O vídeo está, inerentemente, ligado à televisão e a um contexto de lazer, de entretenimento, que passa imperceptivelmente para a sala de aula. Vídeo, na cabeça dos alunos, significa descanso e não "aula", o que modifica a postura, as expectativas em relação ao seu uso. Precisamos aproveitar essa expectativa positiva para atrair o aluno para os assuntos do nosso planejamento pedagógico. Mas, ao mesmo tempo, saber que necessitamos prestar atenção para estabelecer novas pontes entre o vídeo e as outras dinâmicas da aula.
As linguagens da TV e do vídeo respondem à sensibilidade dos jovens e da grande maioria da população adulta. São dinâmicas, dirigem-se antes à afetividade do que à razão. O jovem lê o que pode visualizar, precisa ver para compreender. Toda a sua fala é mais sensorial-visual do que racional e abstrata. Lê, vendo.

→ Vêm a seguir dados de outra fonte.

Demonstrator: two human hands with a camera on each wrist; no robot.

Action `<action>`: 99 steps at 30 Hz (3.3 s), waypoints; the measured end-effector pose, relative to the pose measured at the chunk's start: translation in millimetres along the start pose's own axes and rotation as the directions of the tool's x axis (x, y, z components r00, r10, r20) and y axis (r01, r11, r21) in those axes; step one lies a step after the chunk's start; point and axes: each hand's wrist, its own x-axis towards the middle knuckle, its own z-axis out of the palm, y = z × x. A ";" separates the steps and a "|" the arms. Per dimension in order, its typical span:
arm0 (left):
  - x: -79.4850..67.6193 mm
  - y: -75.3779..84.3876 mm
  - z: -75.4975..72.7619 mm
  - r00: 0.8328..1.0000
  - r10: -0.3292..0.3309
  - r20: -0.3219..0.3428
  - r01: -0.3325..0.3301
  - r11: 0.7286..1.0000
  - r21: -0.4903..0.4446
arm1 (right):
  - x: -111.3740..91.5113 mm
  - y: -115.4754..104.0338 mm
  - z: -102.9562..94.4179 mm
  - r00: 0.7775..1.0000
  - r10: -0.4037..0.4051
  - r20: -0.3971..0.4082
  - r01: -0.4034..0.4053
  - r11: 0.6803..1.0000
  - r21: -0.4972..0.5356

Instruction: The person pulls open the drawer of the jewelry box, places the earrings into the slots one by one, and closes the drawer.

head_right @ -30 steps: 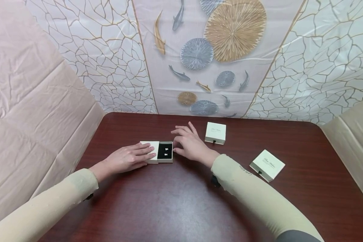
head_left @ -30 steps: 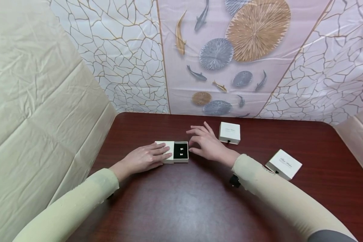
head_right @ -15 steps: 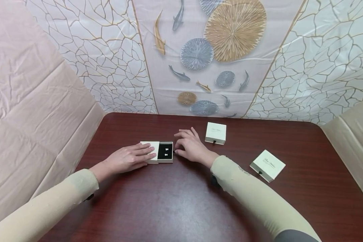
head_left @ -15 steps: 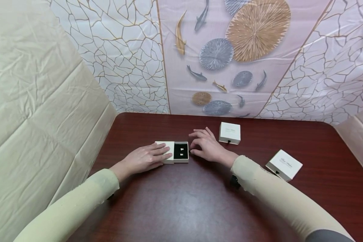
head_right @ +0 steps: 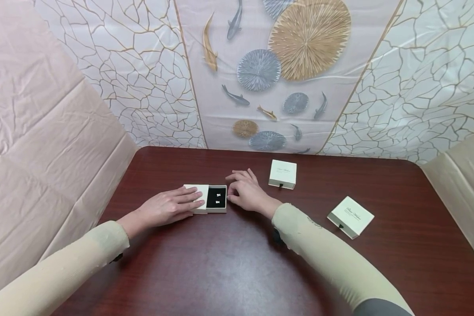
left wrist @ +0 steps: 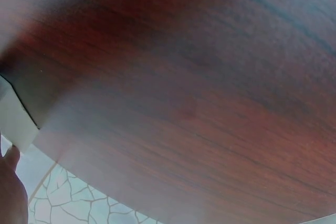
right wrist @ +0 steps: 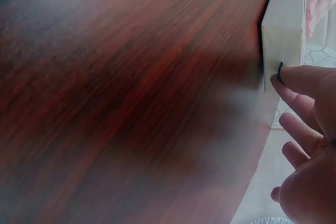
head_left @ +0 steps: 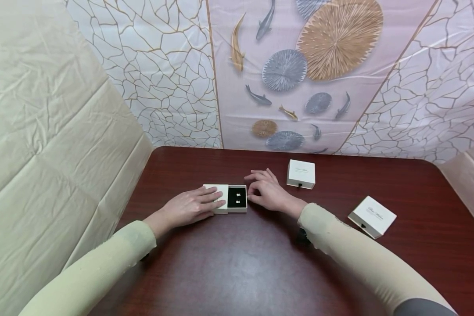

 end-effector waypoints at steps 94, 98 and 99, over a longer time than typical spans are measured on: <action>3.1 -2.5 -12.0 0.999 -0.013 0.043 0.012 1.000 0.025 | -1.1 -10.5 -28.5 0.999 -0.021 0.027 0.022 0.999 -0.043; 7.0 -1.6 -19.5 0.996 -0.050 0.079 0.047 0.998 0.035 | -13.5 1.0 -49.7 1.000 0.008 0.015 -0.007 0.998 -0.058; 8.2 -1.2 -21.8 0.995 -0.060 0.084 0.056 0.998 0.038 | -16.3 3.5 -54.6 1.000 0.017 0.013 -0.016 0.998 -0.062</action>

A linguagem audiovisual desenvolve múltiplas atitudes perceptivas: solicita constantemente a imaginação e reinveste na afetividade, com um papel de mediação primordial no mundo, enquanto que a linguagem escrita desenvolve mais o rigor, a organização, a abstração e a análise lógica. É importante aproximar a televisão e o vídeo do computador e utilizá-los de forma integrada e inovadora, diante da cada vez mais visível convergência das mídias.